Microtransações já rendem mais que jogos completos e explicam a insistência da Sony em GAAS

Microtransações já rendem mais que jogos completos e explicam a insistência da Sony em GAAS

Relatório financeiro mostra que compras dentro dos jogos superaram a soma das vendas físicas e digitais no último trimestre


Nos últimos anos, praticamente todas as grandes publishers passaram a perseguir o mesmo objetivo: emplacar ao menos um jogo como serviço capaz de gerar receita recorrente. A Sony seguiu esse caminho com força, mesmo após cancelamentos, projetos problemáticos e críticas públicas à estratégia. Títulos futuros como Marathon e o recém-anunciado Horizon Hunters Gathering mostram que a empresa continua apostando no modelo e os números ajudam a entender o porquê. O relatório financeiro mais recente da Sony, referente ao trimestre encerrado em dezembro de 2025, trouxe um dado difícil de ignorar. A receita obtida com microtransações na PlayStation Network superou a soma das vendas de jogos completos, considerando tanto formatos físicos quanto digitais.

No período, a divisão de games da Sony registrou ¥835,477 milhões em receita de software, o equivalente a aproximadamente US$ 5,3 bilhões. Desse total, ¥418,093 milhões vieram exclusivamente de microtransações.

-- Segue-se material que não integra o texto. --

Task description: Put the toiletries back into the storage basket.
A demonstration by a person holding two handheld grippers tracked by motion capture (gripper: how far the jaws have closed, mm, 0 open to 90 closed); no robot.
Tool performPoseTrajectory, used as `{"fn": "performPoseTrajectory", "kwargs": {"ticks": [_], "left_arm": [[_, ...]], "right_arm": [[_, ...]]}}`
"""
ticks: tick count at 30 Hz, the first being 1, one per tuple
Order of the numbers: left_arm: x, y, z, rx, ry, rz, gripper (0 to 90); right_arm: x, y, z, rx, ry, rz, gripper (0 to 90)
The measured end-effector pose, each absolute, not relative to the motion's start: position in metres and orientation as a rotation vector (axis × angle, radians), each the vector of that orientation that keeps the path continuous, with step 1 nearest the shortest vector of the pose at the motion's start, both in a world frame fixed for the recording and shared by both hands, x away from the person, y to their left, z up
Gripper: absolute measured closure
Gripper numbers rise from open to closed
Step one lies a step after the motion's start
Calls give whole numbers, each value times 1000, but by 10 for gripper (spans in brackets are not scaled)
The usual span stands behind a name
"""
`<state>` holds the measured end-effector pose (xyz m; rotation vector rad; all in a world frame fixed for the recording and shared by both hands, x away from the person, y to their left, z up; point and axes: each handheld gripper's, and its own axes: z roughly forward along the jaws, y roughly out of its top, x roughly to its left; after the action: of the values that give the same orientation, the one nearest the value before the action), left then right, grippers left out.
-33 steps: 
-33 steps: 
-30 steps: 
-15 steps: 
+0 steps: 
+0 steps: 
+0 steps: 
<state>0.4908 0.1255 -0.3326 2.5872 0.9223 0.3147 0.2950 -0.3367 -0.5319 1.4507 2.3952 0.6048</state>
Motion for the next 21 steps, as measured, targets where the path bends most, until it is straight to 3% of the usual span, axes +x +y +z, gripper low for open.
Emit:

Na prática, mais da metade do faturamento de software da empresa no trimestre foi gerada por compras dentro dos jogos, como cosméticos, passes de batalha, moedas virtuais e conteúdos adicionais.

Receita recorrente e diluição de risco

Esse dado ajuda a contextualizar a insistência da Sony em jogos como serviço, mesmo após experiências frustrantes. Em um cenário no qual orçamentos de jogos AAA ultrapassam facilmente a casa das centenas de milhões de dólares, um único fracasso pode comprometer estúdios inteiros ou forçar reestruturações profundas. Um GAAS bem-sucedido, por outro lado, oferece receita previsível ao longo de anos e reduz a dependência de grandes lançamentos pontuais. Do ponto de vista corporativo, microtransações funcionam como uma forma de diluir risco financeiro, mantendo fluxo constante de caixa mesmo quando o calendário de lançamentos tradicionais é mais fraco. Isso explica por que, apesar de cancelar projetos e rever planos, a Sony não abandonou a estratégia, apenas passou a ser mais seletiva. O paradoxo é claro. Ao mesmo tempo em que se torna cada vez mais difícil lançar um multiplayer duradouro, o modelo continua sendo o mais lucrativo da indústria.

A concorrência é feroz, o tempo do jogador é limitado e poucos títulos conseguem se manter relevantes por anos. Ainda assim, quando um jogo como serviço funciona, os retornos superam com folga a venda tradicional de jogos completos. Os números do último trimestre deixam isso evidente. Cosméticos, passes e conteúdos adicionais não apenas complementam a receita, eles já superam o modelo clássico de venda de jogos. É um sinal claro de como o comportamento do consumidor mudou e de por que grandes empresas continuam perseguindo esse formato, mesmo com riscos elevados. A insistência da Sony em GAAS, portanto, não é teimosia criativa, mas uma resposta direta à realidade financeira do setor. O desafio não está em entender por que a empresa aposta nisso, mas em conseguir repetir o sucesso em um mercado cada vez mais competitivo e saturado.